Switching Win32::OLE to UTF-8

The default behaviour of Win32::OLE is to put strings into the native code page of the computer. This means that every text string needs to be encoded and decoded as it is sent backwards and forwards from Perl to Microsoft Word, Excel, and other OLE programs, or the Perl programmer has to not use Perl's built-in Unicode but instead use the local "code page".

Microsoft's Japanese encoding, Code Page 932, a variant of Shift-JIS, causes many problems. For example, the double byte space, Unicode 0x3000, contains an @ mark when encoded this way. The @ occurs as the second byte, causing hard-to-find errors, since it appears to be a space mark in the text editor. Because of this, I never use the "code pages" in a Perl program, but insist on using Perl's native Unicode encoding. However, this makes it necessary to convert every single piece of text to and from the native code page when interacting with Microsoft Office via OLE.

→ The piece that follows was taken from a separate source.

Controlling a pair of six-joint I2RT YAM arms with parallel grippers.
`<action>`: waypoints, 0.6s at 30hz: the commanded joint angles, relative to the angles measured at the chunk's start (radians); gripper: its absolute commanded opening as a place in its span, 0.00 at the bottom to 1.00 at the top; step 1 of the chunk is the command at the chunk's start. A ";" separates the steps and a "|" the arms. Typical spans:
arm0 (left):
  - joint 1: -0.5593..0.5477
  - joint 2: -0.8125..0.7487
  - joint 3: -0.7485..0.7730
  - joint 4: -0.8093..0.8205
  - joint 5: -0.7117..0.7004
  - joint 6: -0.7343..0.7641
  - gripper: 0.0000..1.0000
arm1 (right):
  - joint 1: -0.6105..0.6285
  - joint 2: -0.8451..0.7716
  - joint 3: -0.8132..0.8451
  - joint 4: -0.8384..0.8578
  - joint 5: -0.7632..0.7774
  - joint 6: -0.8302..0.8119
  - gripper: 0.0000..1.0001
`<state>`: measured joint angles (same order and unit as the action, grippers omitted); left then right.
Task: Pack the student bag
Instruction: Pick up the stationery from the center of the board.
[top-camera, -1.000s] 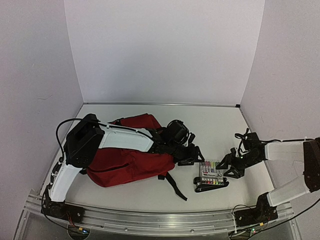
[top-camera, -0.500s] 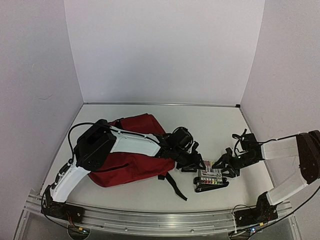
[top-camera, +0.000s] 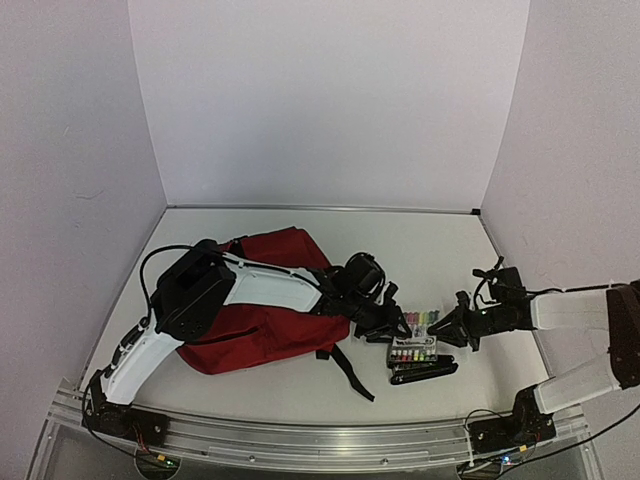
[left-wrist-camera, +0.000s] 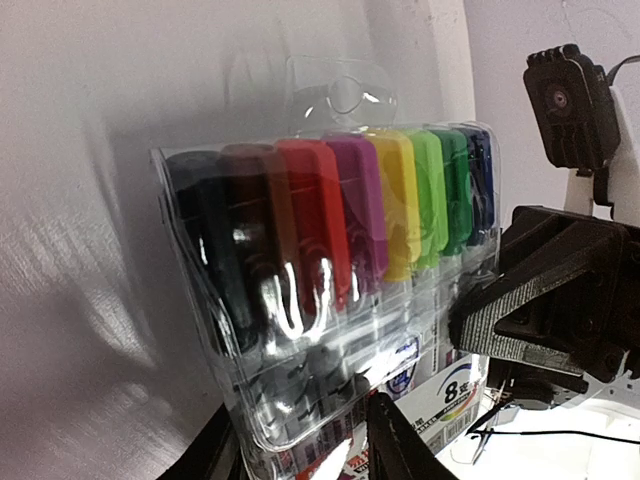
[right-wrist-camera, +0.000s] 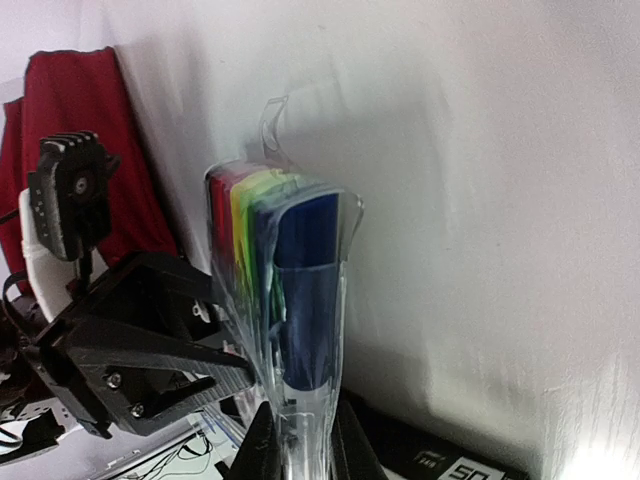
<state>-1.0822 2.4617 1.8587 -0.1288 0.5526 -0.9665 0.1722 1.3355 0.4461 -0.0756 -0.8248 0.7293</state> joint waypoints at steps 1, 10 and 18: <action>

The following example program shows how to switch Win32::OLE from using the local code page of the computer to UTF-8. This has many advantages. For example, Win32::OLE automatically converts strings of bytes strings into strings of Unicode characters.

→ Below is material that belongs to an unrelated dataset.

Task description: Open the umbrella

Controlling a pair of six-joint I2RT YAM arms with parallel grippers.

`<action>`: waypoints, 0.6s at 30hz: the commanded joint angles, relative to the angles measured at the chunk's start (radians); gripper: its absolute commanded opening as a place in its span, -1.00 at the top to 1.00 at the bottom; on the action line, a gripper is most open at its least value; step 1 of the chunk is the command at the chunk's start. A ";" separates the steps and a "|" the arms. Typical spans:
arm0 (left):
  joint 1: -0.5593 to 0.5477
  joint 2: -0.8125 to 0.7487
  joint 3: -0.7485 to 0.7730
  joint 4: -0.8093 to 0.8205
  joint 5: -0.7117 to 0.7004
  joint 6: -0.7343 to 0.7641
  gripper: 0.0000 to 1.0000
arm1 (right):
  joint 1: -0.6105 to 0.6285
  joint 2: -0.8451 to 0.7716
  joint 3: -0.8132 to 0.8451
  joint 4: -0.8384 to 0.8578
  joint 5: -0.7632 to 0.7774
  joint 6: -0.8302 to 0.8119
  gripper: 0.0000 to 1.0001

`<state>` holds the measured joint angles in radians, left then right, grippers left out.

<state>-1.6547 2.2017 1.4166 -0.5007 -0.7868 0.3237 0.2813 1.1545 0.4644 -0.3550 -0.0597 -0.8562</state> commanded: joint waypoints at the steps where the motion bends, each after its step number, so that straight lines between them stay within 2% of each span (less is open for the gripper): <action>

Note: This example program is meant to be run from a Cygwin terminal.

#! perl
use warnings;
use strict;
# Get the constant.
use Win32::OLE 'CP_UTF8';
# Set the code page of Win32::OLE.
$Win32::OLE::CP = CP_UTF8;
# This fixes the output for Cygwin on a Japanese environment.  Change
# "CP932" to your code page.
binmode STDOUT, 'encoding(CP932)';
# The test Microsoft Word file.
my $filename='C:\\Users\\ben\\Desktop\\test.doc';
# Start Microsoft Word. The 'Quit' makes Word stop when execution has
# finished.
my $word = Win32::OLE->new ('Word.Application', 'Quit') or
    die "Could not start Word: ". Win32::OLE->LastError ()."\n";
# Make sure it is visible (appears on the desktop).
$word->{Visible} = 1;
# Open the document. 
my $document = $word->Documents->Open ($filename);
if (!$document) {
    print "Could not open document:". Win32::OLE->LastError ()."\n";
}
# Get the document's text and print it. The text is processed into
# Perl's internal representation of Unicode automatically. That does
# not happen if you do not use CP_UTF8.
my $text = $document->Range->Text;
# Change vertical whitespace into Unix newlines for printing to Cygwin.
$text =~ s/\v/\n/g;
print $text;

To test this, make a Microsoft Word file of your choice containing some Unicode characters, and point the above script at it. Switching the code page like this also enables using file names in Perl's native encoding, so even if your file name contains non-ASCII characters, you don't have to send the file name to Encode::encode and decode.